The youngest of the nine children born to David and Mary Dunsmuir, she was educated at Hamilton Academy, and became an expert Comptometer operator before gaining a place on a residential course at Newbattle Abbey, a college for mature students outside Edinburgh. It was there that, in 1938, she met Sydney Graham, a structural engineer from Greenock, an event which was to alter radically the nature and course of her life.

Having been brought up in a strict working-class family (her father was a miner and an admirer of Keir Hardie) she was, with Sydney, to meet and make friends with many of the most creative artists and writers in Scotland, Soho and Cornwall, where in 1944 she joined Sydney, who was living in a friend's caravan. Here began a tough life, bereft not only of luxury (it was still wartime) but of what most people would call necessities.

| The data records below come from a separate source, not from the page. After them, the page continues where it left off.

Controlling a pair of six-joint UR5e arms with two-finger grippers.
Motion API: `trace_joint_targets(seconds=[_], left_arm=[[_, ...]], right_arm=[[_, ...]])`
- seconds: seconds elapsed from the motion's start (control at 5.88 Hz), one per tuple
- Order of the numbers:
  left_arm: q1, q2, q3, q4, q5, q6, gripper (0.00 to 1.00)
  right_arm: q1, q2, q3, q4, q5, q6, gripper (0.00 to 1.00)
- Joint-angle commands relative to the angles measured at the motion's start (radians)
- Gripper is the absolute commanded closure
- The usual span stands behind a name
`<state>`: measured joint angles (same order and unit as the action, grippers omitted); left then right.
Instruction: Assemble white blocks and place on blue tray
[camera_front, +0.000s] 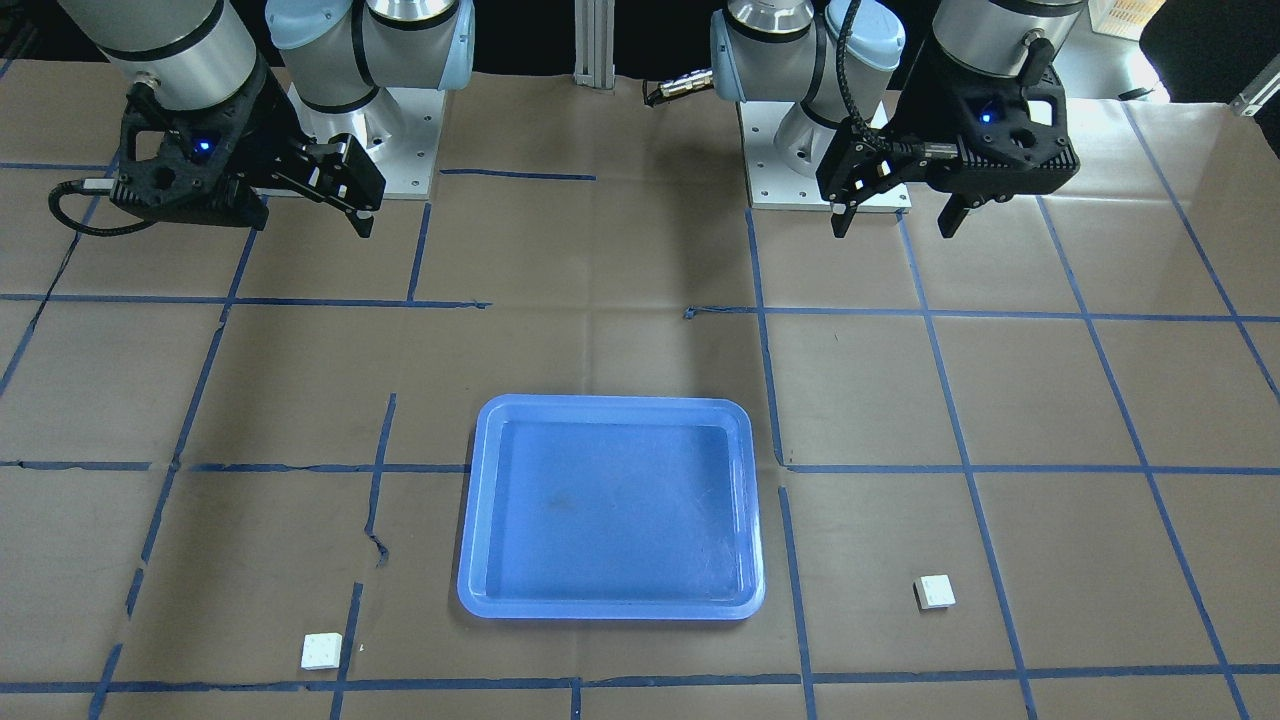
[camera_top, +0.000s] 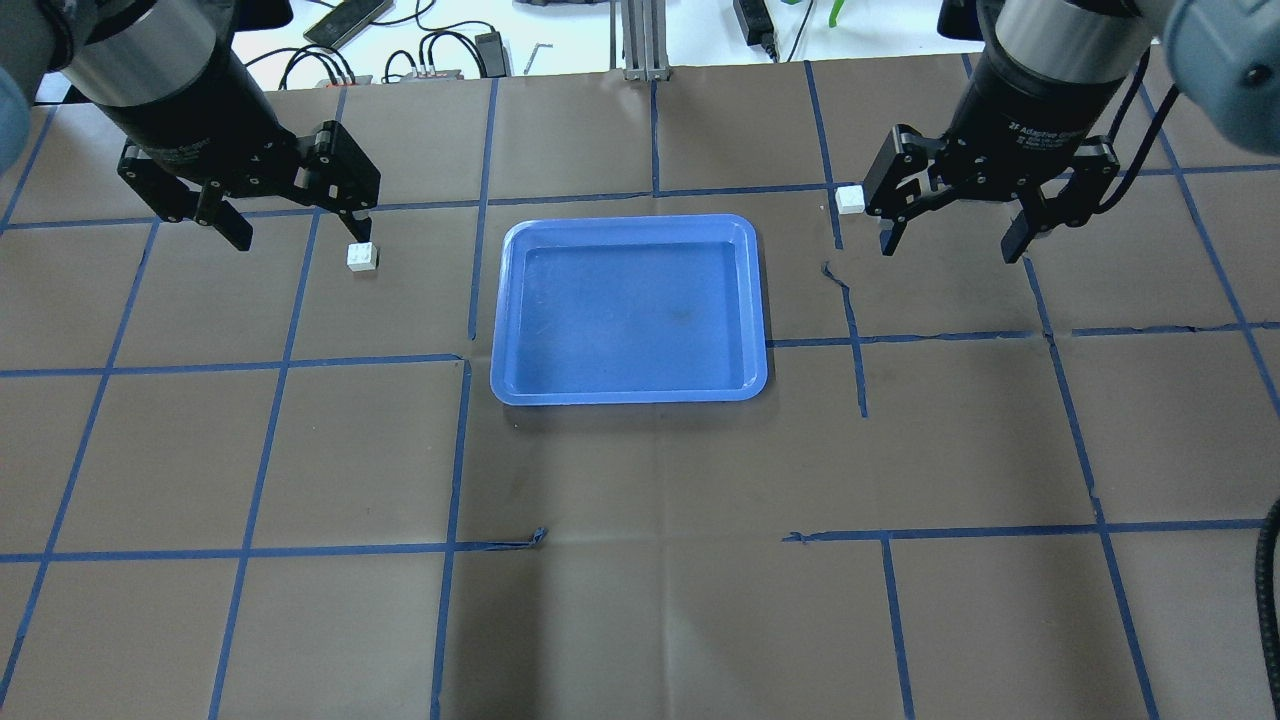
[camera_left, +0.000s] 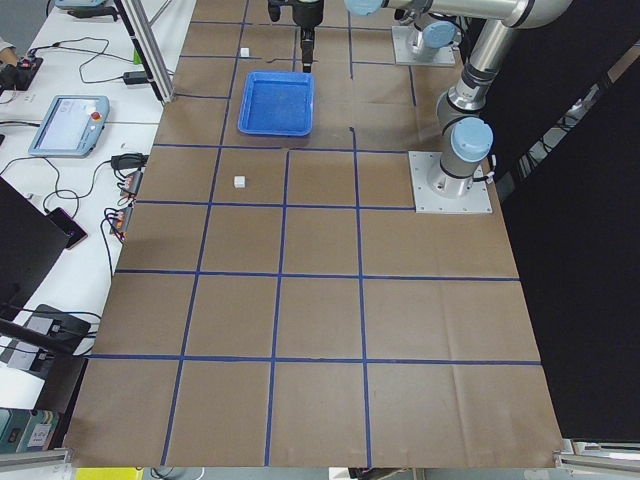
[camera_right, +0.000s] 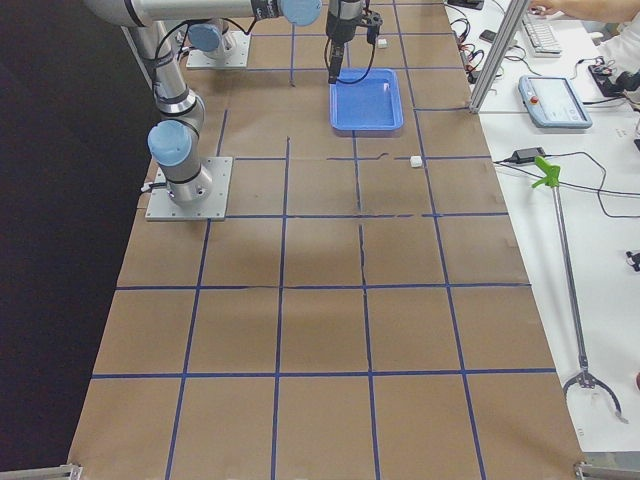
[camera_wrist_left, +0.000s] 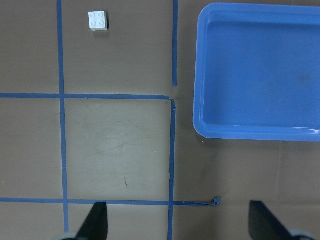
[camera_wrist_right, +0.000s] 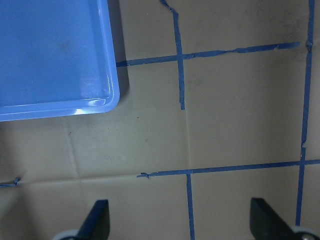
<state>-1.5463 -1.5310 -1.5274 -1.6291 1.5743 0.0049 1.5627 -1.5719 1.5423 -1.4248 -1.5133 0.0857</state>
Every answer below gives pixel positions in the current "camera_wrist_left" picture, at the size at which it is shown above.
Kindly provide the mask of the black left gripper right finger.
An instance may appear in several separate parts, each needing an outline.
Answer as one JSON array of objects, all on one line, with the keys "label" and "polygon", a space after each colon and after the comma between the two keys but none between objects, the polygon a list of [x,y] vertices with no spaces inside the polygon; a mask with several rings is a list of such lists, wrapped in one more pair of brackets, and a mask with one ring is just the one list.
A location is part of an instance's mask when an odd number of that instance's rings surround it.
[{"label": "black left gripper right finger", "polygon": [[291,240],[293,236],[262,201],[249,203],[248,232],[252,240]]}]

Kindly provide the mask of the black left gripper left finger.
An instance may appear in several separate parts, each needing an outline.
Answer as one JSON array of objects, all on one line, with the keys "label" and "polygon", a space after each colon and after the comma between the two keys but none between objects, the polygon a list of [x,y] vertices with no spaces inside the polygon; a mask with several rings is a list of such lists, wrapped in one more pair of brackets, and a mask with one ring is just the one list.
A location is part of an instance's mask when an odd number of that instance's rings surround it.
[{"label": "black left gripper left finger", "polygon": [[106,202],[96,202],[81,228],[77,240],[106,240],[108,237],[108,209]]}]

They were both writing poetry and meeting artists and writers already in Cornwall, such as Ben Nicholson, Sven Berlin and Bryan Wynter. Friends from London, including John Minton, Robert Colquhoun, Robert MacBryde and David Wright, came at various times to stay and Burns Singer, who regarded Sydney as his poetry master, installed himself in a tent nearby for several weeks.

Increasingly, Nessie became more and more a part of Sydney's poetry and felt no need to pursue her own writing, despite Sydney's encouragement. It appears to have been a natural process because of her complete empathy with his poetry. She remained so much a part of it that, in later years, if asked for a clarification on some obscure point, she would sometimes be unable to distance herself from the poem and exclaim with gentle surprise, "I never thought of that before." Again, if asked why she had written only 10 poems, she replied, "That's all there ever were." Those fine 10 were published as Ten Poems in 1988.

After a few years they separated and Nessie went to teach English in a school for orphans in Italy. Disliking the direction of the community there, she left to teach for two years in the Berlitz School in Paris. She was considering marriage to a wealthy Frenchman when Sydney turned up from his travels in the United States and Italy. It was instant rapport and, in Nessie's own words, "Sydney was the man for me." So it was that she chose a life which, she knew from experience, would very likely be hard and financially insecure, but dedicated to Sydney and his work. They were married in October 1954 at Blantyre Registry Office and the artist Robert Frame was best man.

They went to live in an old coastguard cottage in west Cornwall. Their circle of friends grew and included many of the St Ives artists such as Peter Lanyon, Terry Frost and Roger Hilton. They survived on Nessie's seasonal hotel work, tiny publication fees, and help from interested friends. In 1967 they were given a rent-free cottage in Madron, near Penzance. Later there were small grants from the Arts Council and eventually Sydney was awarded a Civil List pension for his work. His Collected Poems 1942- 1977 appeared in 1979, and an Uncollected Poems in 1990; he died in 1986. Nessie's own selection from his work was published, by the Greville Press, last year.

Combined with Nessie Dunsmuir's gentle charm and Scottish courtesy was a strong independent intelligence and willpower. She was equally at home in the salon or the local inn and her delightful singing of the Scottish songs will be affectionately remembered.

Agnes Kilpatrick Dunsmuir, writer: born Blantyre, Lanarkshire 13 September 1909; married 1954 William Sydney Graham (died 1986); died Penzance, Cornwall 27 May 1999.